[Dataset excerpts]
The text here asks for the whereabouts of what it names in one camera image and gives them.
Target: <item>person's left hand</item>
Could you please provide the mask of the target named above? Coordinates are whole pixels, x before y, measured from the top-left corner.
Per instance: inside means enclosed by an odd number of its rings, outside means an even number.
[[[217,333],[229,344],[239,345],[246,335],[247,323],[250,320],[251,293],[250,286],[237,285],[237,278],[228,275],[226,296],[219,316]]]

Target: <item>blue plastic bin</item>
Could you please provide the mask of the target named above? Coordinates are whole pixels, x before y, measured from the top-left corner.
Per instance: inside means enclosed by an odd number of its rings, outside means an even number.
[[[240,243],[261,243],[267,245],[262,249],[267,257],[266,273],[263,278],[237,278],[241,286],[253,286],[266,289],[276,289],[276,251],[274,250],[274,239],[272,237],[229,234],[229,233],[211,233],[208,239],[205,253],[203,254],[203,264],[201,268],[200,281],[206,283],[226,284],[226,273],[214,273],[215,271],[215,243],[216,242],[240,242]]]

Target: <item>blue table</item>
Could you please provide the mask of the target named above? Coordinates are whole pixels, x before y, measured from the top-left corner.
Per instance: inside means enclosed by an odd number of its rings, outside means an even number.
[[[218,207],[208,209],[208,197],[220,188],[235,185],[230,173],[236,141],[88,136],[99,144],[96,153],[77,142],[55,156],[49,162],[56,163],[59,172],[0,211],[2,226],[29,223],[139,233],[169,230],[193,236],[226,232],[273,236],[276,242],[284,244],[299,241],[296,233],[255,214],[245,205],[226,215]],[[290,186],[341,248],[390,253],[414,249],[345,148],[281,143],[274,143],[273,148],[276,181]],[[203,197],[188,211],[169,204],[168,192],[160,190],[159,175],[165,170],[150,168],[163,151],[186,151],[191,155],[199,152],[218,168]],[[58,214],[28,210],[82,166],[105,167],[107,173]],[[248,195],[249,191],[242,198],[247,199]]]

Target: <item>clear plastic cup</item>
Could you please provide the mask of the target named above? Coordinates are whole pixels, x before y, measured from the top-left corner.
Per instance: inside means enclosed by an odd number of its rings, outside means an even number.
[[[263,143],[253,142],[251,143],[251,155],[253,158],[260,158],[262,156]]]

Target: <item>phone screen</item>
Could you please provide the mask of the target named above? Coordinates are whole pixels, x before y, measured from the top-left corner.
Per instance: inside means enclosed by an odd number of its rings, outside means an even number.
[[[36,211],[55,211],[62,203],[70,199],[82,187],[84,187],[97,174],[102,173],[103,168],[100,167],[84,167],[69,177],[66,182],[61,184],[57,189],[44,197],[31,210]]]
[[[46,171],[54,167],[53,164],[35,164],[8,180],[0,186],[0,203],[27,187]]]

--

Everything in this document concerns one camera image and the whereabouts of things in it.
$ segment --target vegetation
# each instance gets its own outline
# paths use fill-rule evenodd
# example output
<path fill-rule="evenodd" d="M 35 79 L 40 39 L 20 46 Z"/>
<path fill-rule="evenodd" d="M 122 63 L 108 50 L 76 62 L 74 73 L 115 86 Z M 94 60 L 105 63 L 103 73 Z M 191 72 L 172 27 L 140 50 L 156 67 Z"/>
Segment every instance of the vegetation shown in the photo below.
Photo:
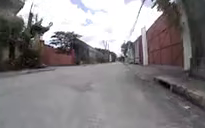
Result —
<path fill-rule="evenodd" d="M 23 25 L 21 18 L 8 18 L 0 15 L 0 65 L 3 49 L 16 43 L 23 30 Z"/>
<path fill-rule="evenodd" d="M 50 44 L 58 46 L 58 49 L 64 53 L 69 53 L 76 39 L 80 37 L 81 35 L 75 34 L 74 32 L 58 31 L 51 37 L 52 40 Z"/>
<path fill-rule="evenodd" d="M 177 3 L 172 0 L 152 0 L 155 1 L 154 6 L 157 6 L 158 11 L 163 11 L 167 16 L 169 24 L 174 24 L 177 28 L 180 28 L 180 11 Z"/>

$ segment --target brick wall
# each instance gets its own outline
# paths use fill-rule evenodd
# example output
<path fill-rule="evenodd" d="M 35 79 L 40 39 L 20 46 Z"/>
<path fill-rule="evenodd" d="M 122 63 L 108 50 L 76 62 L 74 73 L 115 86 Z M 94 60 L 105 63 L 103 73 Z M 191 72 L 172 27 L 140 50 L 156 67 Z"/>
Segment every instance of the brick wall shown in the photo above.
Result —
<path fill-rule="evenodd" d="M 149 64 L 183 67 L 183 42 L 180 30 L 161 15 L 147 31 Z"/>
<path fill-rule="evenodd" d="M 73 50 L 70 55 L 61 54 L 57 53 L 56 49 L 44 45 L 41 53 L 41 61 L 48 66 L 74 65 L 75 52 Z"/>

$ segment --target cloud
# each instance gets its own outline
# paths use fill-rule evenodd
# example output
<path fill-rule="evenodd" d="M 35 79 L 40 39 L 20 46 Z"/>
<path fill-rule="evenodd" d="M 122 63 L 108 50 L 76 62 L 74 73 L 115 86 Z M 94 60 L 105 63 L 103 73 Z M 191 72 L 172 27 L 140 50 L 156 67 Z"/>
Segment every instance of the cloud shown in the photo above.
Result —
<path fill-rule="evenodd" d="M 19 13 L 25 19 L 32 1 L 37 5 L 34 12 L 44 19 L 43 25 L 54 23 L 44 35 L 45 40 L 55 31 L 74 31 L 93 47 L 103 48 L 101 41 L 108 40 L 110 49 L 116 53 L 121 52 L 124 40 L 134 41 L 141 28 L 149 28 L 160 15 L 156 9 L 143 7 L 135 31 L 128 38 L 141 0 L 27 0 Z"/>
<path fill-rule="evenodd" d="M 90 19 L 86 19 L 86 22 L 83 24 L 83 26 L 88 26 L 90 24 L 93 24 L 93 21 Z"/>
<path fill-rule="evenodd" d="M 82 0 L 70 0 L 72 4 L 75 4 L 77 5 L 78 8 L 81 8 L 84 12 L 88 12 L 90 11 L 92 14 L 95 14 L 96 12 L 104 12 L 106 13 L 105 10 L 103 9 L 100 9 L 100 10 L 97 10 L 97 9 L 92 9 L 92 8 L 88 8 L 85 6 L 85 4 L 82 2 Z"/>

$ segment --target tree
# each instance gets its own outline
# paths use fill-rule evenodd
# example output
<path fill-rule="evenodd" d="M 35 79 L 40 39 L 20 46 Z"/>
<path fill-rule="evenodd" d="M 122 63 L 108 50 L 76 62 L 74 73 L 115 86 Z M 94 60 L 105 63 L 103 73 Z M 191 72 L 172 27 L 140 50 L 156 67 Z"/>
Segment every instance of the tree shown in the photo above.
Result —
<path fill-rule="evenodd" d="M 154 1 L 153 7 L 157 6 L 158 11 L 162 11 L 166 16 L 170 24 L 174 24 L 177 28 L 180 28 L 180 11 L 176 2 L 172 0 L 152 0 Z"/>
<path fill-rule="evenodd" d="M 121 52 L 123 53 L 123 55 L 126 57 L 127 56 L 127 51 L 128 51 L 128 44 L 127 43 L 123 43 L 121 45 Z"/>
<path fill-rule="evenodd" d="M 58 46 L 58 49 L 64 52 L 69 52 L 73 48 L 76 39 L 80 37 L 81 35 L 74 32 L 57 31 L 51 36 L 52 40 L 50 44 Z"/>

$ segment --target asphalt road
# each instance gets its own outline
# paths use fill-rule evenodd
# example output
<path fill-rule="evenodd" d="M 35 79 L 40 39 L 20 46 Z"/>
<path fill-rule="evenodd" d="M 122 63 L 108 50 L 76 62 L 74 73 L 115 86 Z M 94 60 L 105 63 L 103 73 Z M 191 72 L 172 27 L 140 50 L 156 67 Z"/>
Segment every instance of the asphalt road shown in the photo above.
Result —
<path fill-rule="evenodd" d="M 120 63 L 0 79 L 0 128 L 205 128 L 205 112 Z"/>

**Problem to work on**: In the records above, the line with "The text here" marks the start and the line with "Target: <item>blue plastic bin</item>" marks the end; copy that stretch exactly, both lines included, and nothing else.

**Exercise response**:
The text here asks for the whereabouts of what it names in one camera image and gives them.
Target: <item>person's left hand</item>
Could you please provide the mask of the target named above? Coordinates are whole pixels, x before y, measured from the top-left corner.
Per instance: inside means enclosed by an odd number of its rings, outside means an even number.
[[[217,333],[229,344],[239,345],[246,335],[247,323],[250,320],[251,293],[250,286],[237,285],[237,278],[228,275],[226,296],[219,316]]]

Target: <item>blue plastic bin</item>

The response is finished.